# Collected data entries
━━━━━━

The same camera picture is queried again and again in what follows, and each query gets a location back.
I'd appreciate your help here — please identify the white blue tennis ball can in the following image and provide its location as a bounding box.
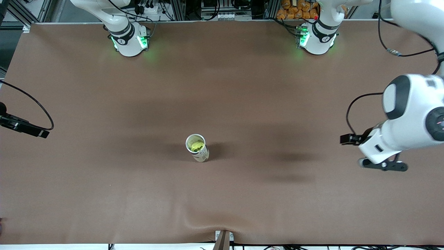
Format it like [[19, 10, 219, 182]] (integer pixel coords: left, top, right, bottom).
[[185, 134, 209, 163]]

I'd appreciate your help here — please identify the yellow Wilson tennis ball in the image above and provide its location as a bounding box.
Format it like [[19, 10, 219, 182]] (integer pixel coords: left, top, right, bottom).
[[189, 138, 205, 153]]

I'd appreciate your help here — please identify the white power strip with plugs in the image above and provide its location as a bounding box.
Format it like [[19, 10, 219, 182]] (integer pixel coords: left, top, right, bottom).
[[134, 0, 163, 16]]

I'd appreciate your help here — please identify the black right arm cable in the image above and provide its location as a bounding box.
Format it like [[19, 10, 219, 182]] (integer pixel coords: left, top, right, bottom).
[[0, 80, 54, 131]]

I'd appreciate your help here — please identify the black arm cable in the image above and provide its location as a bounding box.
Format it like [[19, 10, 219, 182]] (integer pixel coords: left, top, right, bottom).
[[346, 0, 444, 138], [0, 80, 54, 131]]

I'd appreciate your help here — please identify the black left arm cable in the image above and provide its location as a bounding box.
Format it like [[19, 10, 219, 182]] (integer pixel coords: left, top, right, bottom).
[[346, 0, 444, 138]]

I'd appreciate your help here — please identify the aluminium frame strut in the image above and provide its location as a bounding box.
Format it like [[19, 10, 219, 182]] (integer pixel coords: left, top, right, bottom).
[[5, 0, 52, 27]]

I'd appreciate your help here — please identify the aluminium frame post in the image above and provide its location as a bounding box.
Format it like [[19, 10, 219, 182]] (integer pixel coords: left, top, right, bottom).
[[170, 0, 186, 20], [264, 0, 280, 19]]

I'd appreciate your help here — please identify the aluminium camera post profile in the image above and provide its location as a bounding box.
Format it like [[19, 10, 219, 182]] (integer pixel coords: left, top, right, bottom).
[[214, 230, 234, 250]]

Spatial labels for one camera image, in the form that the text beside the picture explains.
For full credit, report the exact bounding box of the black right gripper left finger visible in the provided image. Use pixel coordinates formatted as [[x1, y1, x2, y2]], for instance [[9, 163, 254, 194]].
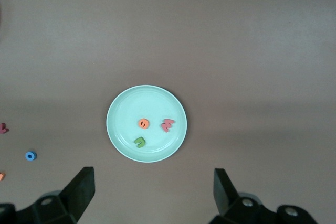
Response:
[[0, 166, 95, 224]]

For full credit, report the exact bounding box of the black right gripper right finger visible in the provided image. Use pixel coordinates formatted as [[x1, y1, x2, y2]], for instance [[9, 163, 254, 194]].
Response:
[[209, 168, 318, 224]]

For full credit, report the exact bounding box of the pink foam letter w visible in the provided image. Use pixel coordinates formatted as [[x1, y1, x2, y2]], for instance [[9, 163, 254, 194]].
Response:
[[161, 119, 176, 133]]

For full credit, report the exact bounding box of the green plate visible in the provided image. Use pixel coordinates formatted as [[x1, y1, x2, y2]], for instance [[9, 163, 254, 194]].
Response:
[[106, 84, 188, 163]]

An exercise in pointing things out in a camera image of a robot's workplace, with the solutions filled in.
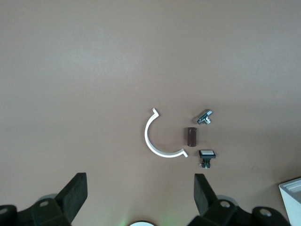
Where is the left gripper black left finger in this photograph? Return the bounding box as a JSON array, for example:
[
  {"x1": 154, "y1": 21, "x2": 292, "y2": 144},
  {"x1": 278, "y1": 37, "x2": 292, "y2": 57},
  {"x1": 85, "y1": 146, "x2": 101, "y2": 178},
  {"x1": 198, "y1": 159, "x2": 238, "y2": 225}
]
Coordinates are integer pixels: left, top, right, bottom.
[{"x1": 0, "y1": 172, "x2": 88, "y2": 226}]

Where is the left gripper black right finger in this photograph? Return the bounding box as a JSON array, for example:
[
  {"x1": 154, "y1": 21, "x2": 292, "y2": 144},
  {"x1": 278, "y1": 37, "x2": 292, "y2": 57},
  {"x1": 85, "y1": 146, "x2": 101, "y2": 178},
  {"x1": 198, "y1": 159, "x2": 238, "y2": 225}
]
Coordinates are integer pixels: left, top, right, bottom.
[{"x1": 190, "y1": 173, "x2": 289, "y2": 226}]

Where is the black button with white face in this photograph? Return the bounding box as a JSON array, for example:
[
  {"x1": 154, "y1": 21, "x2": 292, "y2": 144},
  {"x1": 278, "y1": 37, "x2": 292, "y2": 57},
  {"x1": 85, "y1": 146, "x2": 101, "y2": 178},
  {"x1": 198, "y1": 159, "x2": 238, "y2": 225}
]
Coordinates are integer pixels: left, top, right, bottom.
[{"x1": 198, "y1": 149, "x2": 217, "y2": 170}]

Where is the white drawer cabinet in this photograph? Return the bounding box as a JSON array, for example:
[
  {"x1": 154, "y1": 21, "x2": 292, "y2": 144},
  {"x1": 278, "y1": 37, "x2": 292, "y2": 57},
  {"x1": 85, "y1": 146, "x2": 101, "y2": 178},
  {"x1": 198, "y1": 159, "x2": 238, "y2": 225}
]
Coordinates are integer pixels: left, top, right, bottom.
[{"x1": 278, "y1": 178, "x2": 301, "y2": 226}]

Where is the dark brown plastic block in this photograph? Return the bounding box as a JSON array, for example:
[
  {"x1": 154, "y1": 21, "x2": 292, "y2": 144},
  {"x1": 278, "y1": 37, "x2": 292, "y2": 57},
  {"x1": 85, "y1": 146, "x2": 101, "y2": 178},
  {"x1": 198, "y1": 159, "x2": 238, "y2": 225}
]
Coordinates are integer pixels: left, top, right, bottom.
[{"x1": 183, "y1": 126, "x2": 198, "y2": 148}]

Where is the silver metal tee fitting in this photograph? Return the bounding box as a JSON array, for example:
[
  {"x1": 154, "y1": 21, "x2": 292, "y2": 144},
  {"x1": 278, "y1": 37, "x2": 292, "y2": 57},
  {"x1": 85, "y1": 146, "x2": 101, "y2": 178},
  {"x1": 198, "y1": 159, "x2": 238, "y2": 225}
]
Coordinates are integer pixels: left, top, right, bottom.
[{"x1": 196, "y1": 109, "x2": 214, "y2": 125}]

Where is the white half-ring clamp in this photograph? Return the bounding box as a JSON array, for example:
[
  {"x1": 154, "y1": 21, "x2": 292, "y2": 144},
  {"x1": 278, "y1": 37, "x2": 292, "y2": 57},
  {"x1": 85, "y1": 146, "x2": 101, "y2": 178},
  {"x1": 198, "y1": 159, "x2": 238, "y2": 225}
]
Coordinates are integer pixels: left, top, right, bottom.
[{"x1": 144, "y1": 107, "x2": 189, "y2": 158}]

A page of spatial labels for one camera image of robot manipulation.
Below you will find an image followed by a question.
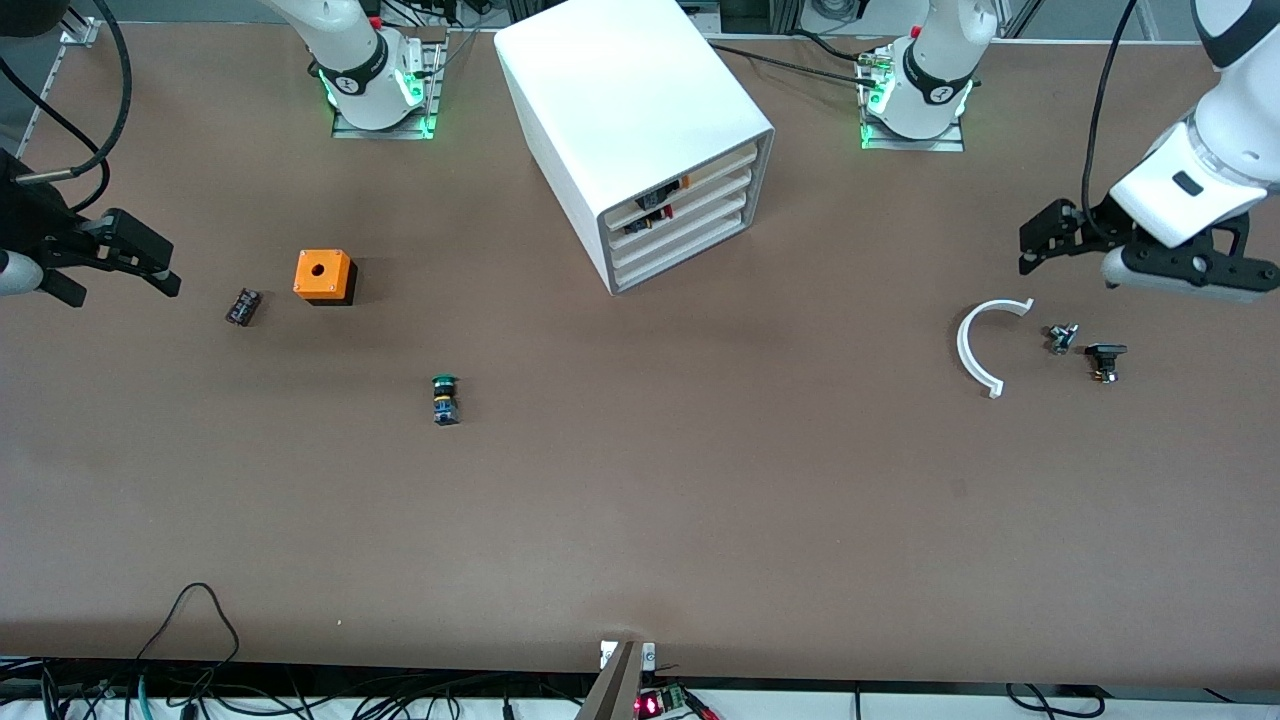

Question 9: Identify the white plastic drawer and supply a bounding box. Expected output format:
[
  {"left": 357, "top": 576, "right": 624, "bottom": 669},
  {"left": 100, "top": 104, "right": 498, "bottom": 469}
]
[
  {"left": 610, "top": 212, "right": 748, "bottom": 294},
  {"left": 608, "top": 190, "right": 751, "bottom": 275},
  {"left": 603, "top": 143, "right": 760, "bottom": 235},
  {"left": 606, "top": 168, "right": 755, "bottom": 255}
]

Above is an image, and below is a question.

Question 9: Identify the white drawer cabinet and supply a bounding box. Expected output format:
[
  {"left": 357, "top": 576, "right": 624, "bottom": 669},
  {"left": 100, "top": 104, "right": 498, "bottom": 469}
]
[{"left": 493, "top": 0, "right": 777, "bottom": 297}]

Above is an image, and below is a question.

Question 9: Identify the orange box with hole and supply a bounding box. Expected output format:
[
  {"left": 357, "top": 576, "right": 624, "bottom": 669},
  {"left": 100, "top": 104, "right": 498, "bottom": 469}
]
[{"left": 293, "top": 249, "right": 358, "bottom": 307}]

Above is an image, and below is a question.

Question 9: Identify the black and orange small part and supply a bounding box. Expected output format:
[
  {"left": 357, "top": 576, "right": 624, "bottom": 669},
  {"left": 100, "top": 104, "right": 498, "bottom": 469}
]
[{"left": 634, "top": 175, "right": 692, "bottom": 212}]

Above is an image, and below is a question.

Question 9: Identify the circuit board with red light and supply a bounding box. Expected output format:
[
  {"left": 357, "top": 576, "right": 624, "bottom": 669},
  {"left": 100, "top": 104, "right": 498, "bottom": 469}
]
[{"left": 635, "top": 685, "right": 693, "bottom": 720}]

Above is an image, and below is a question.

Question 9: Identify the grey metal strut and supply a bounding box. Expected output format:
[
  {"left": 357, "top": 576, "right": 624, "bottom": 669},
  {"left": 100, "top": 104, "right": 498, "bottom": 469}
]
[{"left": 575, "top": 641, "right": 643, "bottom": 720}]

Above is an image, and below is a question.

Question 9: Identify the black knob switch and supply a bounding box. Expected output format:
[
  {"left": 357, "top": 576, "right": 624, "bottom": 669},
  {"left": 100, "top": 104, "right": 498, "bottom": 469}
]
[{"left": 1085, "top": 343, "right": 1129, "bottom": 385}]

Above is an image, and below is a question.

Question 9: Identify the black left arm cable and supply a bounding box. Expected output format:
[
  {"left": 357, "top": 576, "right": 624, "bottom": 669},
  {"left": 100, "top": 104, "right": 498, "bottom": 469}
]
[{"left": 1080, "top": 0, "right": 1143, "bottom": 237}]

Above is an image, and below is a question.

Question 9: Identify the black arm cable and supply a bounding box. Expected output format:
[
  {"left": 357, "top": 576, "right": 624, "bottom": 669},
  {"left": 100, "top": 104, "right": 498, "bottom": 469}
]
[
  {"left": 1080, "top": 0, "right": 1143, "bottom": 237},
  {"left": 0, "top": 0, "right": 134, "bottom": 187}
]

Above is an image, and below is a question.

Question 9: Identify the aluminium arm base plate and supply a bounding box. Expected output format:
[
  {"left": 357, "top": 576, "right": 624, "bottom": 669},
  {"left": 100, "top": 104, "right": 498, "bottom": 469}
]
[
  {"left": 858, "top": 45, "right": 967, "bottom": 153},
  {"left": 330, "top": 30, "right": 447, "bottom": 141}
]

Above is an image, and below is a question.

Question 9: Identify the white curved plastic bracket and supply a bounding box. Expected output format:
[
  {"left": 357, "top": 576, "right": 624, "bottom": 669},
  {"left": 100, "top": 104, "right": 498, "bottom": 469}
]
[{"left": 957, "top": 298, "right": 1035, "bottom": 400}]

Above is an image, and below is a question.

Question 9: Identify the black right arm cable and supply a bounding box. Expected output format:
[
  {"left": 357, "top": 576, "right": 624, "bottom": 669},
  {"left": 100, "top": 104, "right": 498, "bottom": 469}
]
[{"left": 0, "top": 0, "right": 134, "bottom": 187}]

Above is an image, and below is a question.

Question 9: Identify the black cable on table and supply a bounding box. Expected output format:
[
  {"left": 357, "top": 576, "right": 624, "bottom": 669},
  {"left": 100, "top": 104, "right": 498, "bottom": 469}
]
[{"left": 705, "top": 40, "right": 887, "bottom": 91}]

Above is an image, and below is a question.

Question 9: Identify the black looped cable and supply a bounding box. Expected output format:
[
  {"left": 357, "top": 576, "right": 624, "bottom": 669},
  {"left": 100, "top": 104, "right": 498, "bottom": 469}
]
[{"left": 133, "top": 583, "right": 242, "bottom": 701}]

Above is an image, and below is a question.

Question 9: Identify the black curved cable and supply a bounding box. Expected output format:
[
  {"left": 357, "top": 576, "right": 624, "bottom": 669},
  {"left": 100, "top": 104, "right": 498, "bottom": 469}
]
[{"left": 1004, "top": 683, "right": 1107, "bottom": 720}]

━━━━━━

# Action item
When copying the data above, please keep exactly the lines from its first line through the line with "I'd appreciate your help here — please identify the white blue", both ends included, and drop the rest.

# Task answer
The same camera picture is queried again and again in what follows, and each query gets a location back.
I'd appreciate your help here — please identify the white blue tennis ball can in the following image and provide its location as a bounding box.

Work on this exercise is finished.